This discovery of active destocking, reactive destocking and the Lehman Wave can have important implications for manufacturing scheduling, inventory management, work force management and budgeting.

==Relation with active destocking, the Lehman wave and bullwhip effect==
While the existence of the bullwhip effect has been extensively documented (e.g., Forrester (1961), Sterman (1989), and Lee et al. (1997), Croson and Donohue (2006)), there have been arguments about its existence in the overall economy or in supply chains encompassing numerous companies. Cachon et al. (2007) recently argued that no evidence of the existence of the bullwhip effect could be found.

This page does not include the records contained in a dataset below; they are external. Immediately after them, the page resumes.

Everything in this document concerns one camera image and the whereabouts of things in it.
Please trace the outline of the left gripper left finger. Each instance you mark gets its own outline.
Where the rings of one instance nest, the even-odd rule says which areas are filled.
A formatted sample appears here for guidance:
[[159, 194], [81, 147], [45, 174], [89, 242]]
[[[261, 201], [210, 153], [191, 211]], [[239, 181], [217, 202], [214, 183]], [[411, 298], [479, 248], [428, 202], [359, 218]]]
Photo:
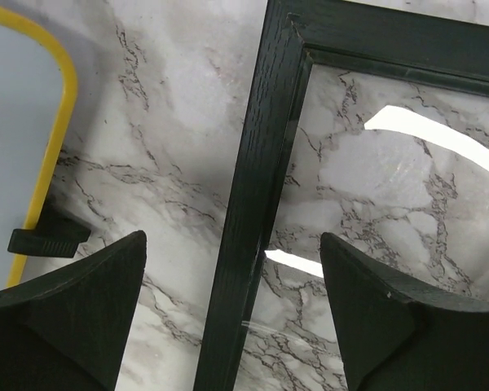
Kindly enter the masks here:
[[0, 390], [113, 390], [147, 260], [135, 231], [0, 291]]

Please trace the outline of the clear glass pane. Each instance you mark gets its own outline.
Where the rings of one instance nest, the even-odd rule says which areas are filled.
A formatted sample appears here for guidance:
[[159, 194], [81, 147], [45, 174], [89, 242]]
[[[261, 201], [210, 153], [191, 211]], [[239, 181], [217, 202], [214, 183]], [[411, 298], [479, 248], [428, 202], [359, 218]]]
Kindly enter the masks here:
[[[489, 173], [407, 134], [366, 130], [397, 106], [489, 149], [489, 98], [338, 68], [311, 70], [269, 247], [319, 260], [324, 232], [440, 288], [489, 301]], [[343, 390], [324, 281], [267, 260], [238, 390]]]

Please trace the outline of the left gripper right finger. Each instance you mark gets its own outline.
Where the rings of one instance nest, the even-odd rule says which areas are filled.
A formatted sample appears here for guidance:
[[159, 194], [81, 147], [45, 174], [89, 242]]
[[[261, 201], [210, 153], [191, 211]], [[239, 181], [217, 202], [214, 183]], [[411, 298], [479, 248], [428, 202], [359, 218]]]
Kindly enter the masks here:
[[350, 390], [489, 390], [489, 302], [324, 233], [320, 260]]

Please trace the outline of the black picture frame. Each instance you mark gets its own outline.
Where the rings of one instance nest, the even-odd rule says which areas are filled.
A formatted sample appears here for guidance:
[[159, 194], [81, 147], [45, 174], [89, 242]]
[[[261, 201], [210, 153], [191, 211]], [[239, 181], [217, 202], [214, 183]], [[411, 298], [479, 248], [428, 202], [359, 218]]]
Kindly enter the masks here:
[[268, 2], [197, 390], [234, 387], [314, 64], [489, 97], [489, 26], [348, 1]]

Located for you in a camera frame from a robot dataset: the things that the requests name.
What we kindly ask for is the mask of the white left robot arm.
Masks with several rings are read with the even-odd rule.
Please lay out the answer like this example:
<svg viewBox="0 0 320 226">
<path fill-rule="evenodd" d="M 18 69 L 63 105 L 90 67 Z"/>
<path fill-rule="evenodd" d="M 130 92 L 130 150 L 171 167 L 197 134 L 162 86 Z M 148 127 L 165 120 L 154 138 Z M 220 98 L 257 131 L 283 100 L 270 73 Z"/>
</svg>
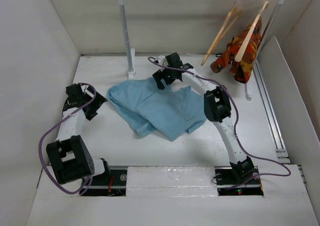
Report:
<svg viewBox="0 0 320 226">
<path fill-rule="evenodd" d="M 81 137 L 85 121 L 92 120 L 107 99 L 87 83 L 72 84 L 65 91 L 67 99 L 57 138 L 46 146 L 56 181 L 63 185 L 94 177 L 98 183 L 107 184 L 112 177 L 107 161 L 92 158 Z"/>
</svg>

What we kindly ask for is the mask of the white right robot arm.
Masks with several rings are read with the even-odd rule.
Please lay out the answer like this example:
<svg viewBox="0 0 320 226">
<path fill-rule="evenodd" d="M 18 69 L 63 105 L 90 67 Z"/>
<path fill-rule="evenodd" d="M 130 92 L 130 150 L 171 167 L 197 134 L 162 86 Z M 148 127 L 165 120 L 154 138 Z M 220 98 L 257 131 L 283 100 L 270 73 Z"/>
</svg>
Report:
<svg viewBox="0 0 320 226">
<path fill-rule="evenodd" d="M 159 67 L 152 75 L 158 89 L 164 90 L 166 86 L 180 80 L 203 97 L 204 114 L 217 128 L 227 149 L 234 184 L 247 183 L 254 175 L 255 167 L 248 153 L 241 148 L 234 132 L 232 107 L 227 89 L 219 82 L 199 75 L 192 65 L 183 63 L 177 53 L 166 57 L 149 57 L 148 61 Z"/>
</svg>

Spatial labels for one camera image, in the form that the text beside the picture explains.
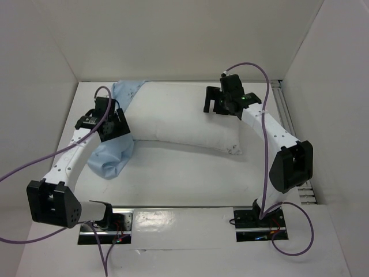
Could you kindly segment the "light blue pillowcase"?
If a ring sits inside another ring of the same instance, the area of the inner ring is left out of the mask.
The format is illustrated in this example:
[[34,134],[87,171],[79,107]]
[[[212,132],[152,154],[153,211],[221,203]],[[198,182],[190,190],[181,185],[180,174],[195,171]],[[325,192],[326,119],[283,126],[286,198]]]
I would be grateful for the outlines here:
[[[116,106],[126,111],[145,80],[120,80],[111,87],[112,98]],[[93,151],[87,161],[88,167],[104,179],[113,179],[119,175],[132,157],[134,140],[131,133],[102,142]]]

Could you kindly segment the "white pillow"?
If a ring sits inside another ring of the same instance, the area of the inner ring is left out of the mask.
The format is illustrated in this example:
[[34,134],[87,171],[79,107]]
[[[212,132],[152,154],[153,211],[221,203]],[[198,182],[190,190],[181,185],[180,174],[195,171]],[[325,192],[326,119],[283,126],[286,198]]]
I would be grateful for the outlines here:
[[205,94],[199,85],[145,83],[125,111],[133,138],[242,154],[238,119],[205,113]]

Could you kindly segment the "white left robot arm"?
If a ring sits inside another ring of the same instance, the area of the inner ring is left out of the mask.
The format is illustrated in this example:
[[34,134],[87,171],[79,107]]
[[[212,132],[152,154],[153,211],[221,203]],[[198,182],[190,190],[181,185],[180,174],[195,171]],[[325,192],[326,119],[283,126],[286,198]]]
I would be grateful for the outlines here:
[[91,221],[108,230],[114,223],[112,205],[80,202],[74,195],[76,183],[86,165],[102,178],[115,178],[132,152],[133,139],[119,103],[97,97],[95,108],[77,121],[69,149],[40,181],[27,186],[33,221],[67,228]]

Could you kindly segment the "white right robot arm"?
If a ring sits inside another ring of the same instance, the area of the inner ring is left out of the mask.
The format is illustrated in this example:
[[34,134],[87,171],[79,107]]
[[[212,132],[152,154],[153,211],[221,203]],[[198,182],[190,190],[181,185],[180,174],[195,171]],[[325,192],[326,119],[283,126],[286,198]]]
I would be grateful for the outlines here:
[[312,178],[312,144],[284,129],[266,111],[266,100],[245,93],[237,74],[223,73],[219,87],[207,87],[203,111],[236,116],[264,141],[263,192],[253,203],[251,218],[257,226],[265,226],[289,191]]

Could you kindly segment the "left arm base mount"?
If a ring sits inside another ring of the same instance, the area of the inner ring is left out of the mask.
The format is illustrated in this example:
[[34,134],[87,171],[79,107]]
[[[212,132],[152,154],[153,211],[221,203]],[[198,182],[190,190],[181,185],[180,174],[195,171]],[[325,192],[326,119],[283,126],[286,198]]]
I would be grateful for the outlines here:
[[90,226],[82,224],[78,234],[78,245],[128,245],[131,244],[132,226],[133,226],[133,210],[125,208],[113,208],[112,218],[107,227],[99,227],[93,224],[98,239]]

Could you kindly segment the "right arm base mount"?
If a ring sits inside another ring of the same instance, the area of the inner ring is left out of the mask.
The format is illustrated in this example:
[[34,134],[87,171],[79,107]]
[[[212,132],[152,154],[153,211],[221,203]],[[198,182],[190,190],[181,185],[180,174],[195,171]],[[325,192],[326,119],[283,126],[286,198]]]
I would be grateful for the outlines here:
[[259,220],[251,207],[237,207],[229,223],[235,227],[237,242],[271,241],[272,236],[275,240],[289,239],[281,208]]

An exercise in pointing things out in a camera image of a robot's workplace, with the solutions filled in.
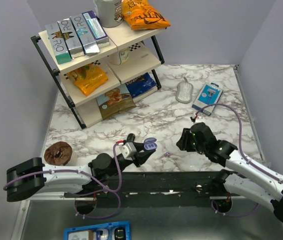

Fransoo and Wouters (2000) and Chen and Lee (2009) argue that in order to observe the bullwhip effect it is crucial to measure it correctly. Both these papers argue that improper aggregation essentially takes away the opportunity to observe the bullwhip effect. In the beer distribution game (Sterman, 1989), the bullwhip effect is created by a single pulse. In Sterman's experiment, this single pulse is an increase in the demand level. In the case of the Lehman wave that started in September 2008 the single pulse is active destocking, in this case a synchronized decrease in the target inventory-over-sales level along the entire supply chain. A reduction of inventories under stable or slightly decreasing sales can only be achieved if purchases are reduced or postponed. As a consequence of the decision to reduce inventory, therefore, many companies substantially reduced their purchases of supplies or raw materials. Obviously, companies further upstream in the supply chain were hit more than companies downstream. Therefore, the Lehman wave can be described as a synchronized bullwhip caused by active destocking, followed by reactive destocking.